Em artigo anterior, opinei sobre o cabimento da realização de prova pericial nas ações movidas contra o Estado para compeli-lo a fornecer medicamentos não arrolados no cadastro do Ministério da Saúde, ações essas que são movidas, usualmente, nos Juizados Especiais da Fazenda Pública. Neste, trato da questão da competência. Como se sabe, a prova pericial é incompatível com o rito dos Juizados Especiais, sejam eles os Estaduais, Federais, ou da Fazenda Pública, uma vez que todos se inspiram no art. 35, da lei 9.099/95, que se refere unicamente à prova técnica. De fato, os processos com prova pericial complexa são incompatíveis com a simplicidade do rito dos microssistemas porque são feitos que se desdobram em várias etapas (designação da perícia, formulação de quesitos, prazo para formulação de quesitos adicionais pelas partes, apresentação do laudo, prazo para as partes manifestarem-se, apresentação de laudo pericial paralelo, vista ao perito, nova vista às partes, etc.). Esse desdobramento implica em congestionar o procedimento e é esse congestionamento que é incompatível com o sentido dos Juizados, na medida em que ocupa o espaço e o tempo de vários outros processos.

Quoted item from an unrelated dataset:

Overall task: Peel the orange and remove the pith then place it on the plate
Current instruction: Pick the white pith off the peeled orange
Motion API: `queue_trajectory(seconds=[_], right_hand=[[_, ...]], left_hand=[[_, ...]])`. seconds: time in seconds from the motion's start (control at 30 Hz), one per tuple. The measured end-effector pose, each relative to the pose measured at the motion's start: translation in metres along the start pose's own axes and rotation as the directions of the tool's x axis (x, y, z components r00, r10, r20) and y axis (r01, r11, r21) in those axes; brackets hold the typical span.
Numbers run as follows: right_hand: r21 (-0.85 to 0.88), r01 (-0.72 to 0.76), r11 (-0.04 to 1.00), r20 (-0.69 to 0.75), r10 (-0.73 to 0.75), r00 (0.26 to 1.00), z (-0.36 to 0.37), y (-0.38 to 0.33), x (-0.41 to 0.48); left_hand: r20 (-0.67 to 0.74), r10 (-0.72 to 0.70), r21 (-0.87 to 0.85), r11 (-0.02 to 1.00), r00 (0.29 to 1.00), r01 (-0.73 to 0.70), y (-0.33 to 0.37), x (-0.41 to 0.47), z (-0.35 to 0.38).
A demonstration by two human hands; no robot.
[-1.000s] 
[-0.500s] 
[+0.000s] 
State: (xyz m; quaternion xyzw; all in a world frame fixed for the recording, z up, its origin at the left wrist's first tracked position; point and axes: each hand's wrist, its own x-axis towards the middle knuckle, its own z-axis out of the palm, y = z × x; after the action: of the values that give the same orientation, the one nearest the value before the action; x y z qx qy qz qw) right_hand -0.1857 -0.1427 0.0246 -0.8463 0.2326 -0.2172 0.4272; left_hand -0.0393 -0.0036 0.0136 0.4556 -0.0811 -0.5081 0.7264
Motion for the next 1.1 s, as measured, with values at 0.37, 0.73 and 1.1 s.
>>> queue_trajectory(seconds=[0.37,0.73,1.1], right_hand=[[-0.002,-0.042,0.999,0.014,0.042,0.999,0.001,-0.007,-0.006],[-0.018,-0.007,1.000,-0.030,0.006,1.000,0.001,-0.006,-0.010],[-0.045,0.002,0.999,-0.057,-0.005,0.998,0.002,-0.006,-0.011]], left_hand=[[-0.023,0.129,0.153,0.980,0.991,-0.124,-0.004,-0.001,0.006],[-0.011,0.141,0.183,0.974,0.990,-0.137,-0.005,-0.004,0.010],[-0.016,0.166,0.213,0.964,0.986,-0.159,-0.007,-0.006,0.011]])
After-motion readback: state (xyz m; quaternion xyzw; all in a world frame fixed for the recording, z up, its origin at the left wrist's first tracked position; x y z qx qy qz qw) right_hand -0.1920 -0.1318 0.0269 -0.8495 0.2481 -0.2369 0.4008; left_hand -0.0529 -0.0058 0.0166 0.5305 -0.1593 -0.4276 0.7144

Não há muita discussão a respeito na jurisprudência, que se limita a uma apreciação de cunho até certo ponto subjetivo, da complexidade da prova a ser produzida, dado que a perícia simples equivale à prova técnica (nesse sentido, ap. civ. N. 20110110438022ACJ, do TJDF, rel. Desa. Edi Maria Coutinho; Conflito de Comptência n. 0081538-52.2013.8.26, do TJSP, rel. des. Camargo Aranha Filho;Conflito de Competência n. 2011.016469-0, rel. des. Subst. Carlos Adilson Silva). No sentido de reconhecer a incompetência dos Juizados na hipótese ora em apreço, temos os julgamentos do Conflito de Competência n. 20120020230019CCP, do TJDF, rel. des. José Divino de Oliveira;; 003405-59.2014.8.26, TJSP, rel. desa. Claudia Fannuchi; agr. Instr. N. 2009370-81.2014.8.26, TJSP, rel. juiz José Câmara Junior; Agr. Instr. N. 0124643-79.2013.8.26, TJSP, rel. juiz Urbano Ruiz, dentre outras.
No caso de fornecimento de medicamentos, em que a inicial vem instruída unicamente com um atestado médico que aponta a necessidade de medicação especial não arrolada nos cadastros do Ministério da Saúde, há questões complexas a serem elucidadas, partindo do próprio diagnóstico da enfermidade, o que importará na realização de vários exames físicos, laboratoriais, etc., assim como a discussão da possibilidade de substituição do medicamento indicado por outro similar. Todas essas questões fogem à menor complexidade da perícia, e, por essa razão, à simplicidade do procedimento, importando no deslocamento da competência para o juízo comum.
Importante ressaltar que nenhum prejuízo sofrerá o autor, uma vez que as antecipações de tutela são concedidas com base em juízos de mera verossimilhança, de forma que, não sendo concedidas na justiça comum, pela mesma razão não serão concedidas nos Juizados Especiais. Essas antecipações de tutela, por outro lado, valerão até final apreciação do laudo pericial.